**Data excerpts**
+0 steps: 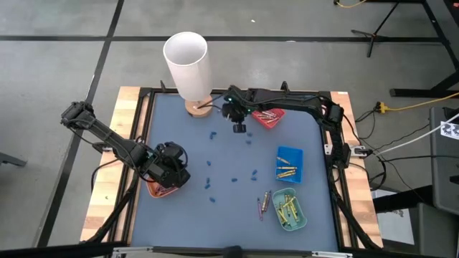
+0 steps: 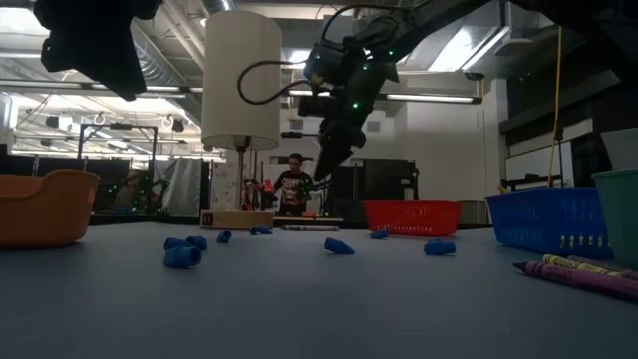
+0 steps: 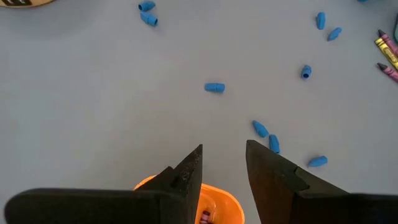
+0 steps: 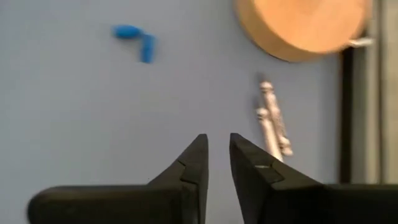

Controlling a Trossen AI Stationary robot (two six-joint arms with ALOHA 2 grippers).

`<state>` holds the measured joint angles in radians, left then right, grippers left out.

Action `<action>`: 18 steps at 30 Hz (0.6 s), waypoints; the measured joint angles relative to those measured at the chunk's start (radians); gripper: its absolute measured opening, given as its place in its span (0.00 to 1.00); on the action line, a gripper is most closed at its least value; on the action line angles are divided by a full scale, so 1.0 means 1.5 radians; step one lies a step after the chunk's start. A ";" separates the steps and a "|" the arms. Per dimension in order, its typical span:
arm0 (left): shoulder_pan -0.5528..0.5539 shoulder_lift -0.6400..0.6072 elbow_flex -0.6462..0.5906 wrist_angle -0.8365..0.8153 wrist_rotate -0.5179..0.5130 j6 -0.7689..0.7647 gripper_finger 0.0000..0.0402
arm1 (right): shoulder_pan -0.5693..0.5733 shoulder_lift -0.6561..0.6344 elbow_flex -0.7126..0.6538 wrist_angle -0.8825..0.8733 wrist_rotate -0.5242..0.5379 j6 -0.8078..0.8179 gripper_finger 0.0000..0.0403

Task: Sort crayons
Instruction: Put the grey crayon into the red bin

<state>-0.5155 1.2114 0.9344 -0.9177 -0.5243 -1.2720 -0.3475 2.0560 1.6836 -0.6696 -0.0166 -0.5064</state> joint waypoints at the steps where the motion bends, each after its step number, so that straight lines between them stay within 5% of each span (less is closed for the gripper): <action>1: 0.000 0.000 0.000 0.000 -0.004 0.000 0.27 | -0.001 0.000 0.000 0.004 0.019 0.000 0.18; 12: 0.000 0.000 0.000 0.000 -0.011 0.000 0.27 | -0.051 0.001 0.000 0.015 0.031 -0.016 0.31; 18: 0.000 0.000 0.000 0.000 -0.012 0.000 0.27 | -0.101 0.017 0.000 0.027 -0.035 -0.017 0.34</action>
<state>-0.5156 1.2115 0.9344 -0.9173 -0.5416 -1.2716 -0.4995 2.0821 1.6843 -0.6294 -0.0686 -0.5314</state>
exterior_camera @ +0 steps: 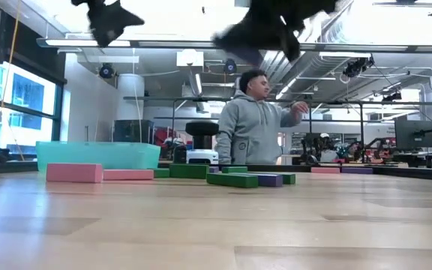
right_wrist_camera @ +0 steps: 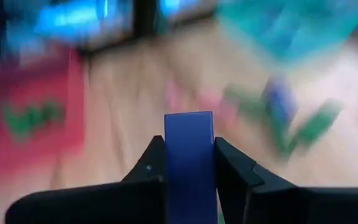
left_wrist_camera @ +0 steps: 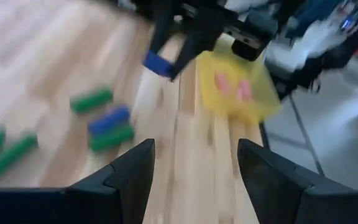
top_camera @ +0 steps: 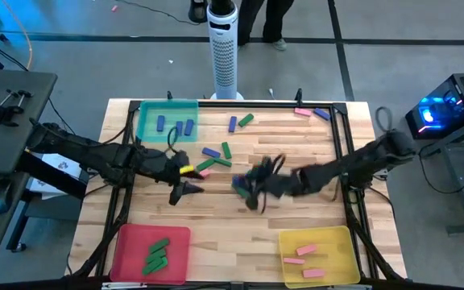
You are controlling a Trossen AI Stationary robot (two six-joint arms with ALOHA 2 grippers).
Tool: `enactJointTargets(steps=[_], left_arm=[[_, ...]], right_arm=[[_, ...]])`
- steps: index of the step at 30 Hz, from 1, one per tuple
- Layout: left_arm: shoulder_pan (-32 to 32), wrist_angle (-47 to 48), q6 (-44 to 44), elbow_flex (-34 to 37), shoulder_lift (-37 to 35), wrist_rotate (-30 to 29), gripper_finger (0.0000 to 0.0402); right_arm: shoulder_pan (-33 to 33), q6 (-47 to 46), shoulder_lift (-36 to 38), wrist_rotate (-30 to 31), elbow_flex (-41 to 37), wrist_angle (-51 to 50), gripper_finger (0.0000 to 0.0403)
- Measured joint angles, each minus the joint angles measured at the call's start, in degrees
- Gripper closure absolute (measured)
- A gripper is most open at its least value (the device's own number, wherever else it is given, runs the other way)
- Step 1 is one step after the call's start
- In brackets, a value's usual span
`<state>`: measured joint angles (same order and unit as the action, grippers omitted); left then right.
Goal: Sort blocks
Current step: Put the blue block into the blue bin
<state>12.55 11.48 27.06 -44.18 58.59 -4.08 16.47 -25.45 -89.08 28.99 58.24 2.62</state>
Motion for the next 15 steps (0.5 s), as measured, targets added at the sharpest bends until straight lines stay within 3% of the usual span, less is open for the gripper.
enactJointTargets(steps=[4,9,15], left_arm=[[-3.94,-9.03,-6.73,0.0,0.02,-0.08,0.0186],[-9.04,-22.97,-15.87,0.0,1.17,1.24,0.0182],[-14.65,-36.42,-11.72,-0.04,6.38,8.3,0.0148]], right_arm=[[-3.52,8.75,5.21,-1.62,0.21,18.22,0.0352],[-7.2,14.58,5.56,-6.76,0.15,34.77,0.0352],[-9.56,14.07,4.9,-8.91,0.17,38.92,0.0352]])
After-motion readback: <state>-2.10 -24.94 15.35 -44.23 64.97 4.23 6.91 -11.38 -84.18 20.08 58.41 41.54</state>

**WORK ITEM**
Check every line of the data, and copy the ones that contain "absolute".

**ANSWER FOR THIS EXERCISE**
Action `<action>`: 18 steps at 30 Hz (0.6 s), waypoints; the measured joint angles relative to those measured at the chunk's start (radians); gripper: its absolute measured opening, given as its place in its span (0.00 to 1.00); on the action line, a gripper is most closed at its least value; on the action line angles are divided by a full scale, so 1.0 means 1.5 radians; step one lies a step after the chunk's start. A ";" separates the steps and a "|" the arms. Per dimension in order, its typical span:
- Gripper closure absolute (measured)

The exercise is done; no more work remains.